EXERCISE INSTRUCTIONS: Lines in the listing below that include the word "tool" need to be copied.

INPUT DATA:
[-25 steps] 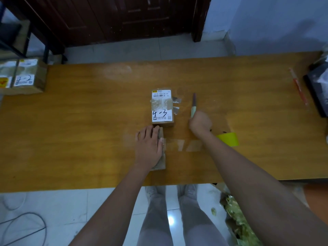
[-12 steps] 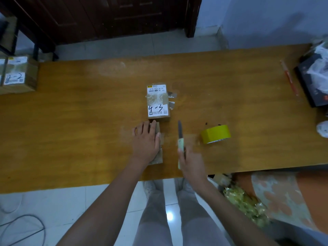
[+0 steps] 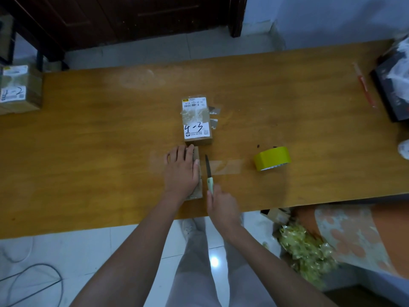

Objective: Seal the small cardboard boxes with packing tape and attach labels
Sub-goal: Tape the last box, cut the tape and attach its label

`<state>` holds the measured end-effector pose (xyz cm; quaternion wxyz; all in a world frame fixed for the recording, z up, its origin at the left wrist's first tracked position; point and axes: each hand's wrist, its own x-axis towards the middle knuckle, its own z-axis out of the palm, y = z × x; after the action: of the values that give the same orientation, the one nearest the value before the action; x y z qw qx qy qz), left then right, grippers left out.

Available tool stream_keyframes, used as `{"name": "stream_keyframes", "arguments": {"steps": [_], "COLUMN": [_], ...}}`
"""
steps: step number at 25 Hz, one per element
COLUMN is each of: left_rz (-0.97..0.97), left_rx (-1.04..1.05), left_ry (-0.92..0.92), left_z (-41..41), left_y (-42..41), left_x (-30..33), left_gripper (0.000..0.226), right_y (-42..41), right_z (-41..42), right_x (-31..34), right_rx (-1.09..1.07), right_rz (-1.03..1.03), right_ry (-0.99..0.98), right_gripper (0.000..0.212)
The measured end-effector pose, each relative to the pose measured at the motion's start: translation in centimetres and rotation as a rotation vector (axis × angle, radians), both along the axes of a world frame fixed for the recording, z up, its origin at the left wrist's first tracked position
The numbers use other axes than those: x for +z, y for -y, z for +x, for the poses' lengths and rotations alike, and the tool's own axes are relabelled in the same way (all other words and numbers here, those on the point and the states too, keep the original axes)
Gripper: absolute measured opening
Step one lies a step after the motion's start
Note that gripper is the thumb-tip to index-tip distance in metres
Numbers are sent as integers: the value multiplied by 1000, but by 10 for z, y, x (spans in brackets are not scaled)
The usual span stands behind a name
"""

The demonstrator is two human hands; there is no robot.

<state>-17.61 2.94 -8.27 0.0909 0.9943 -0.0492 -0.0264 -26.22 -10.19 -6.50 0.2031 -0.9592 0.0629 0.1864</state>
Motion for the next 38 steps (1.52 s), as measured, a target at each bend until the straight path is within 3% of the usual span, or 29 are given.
{"name": "stream_keyframes", "arguments": {"steps": [31, 35, 38], "left_rz": [-4, -89, -196], "left_rx": [2, 7, 9], "left_ry": [-47, -23, 4], "left_z": [0, -1, 0], "left_y": [0, -3, -12], "left_x": [3, 2, 2], "left_gripper": [52, 48, 45], "right_y": [-14, -5, 13], "right_z": [-12, -26, -20], "right_x": [-3, 11, 23], "right_rx": [2, -49, 9], "right_rz": [10, 61, 41], "right_ry": [-63, 57, 27], "right_gripper": [26, 27, 32]}}
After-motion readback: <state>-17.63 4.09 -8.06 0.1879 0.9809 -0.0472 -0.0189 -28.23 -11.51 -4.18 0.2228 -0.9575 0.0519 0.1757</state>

EXPECTED OUTPUT:
Available tool stream_keyframes, used as `{"name": "stream_keyframes", "arguments": {"steps": [_], "COLUMN": [_], ...}}`
The numbers use other axes than those: x for +z, y for -y, z for +x, for the poses' lengths and rotations alike, and the tool's own axes are relabelled in the same way (all other words and numbers here, those on the point and the states too, keep the original axes)

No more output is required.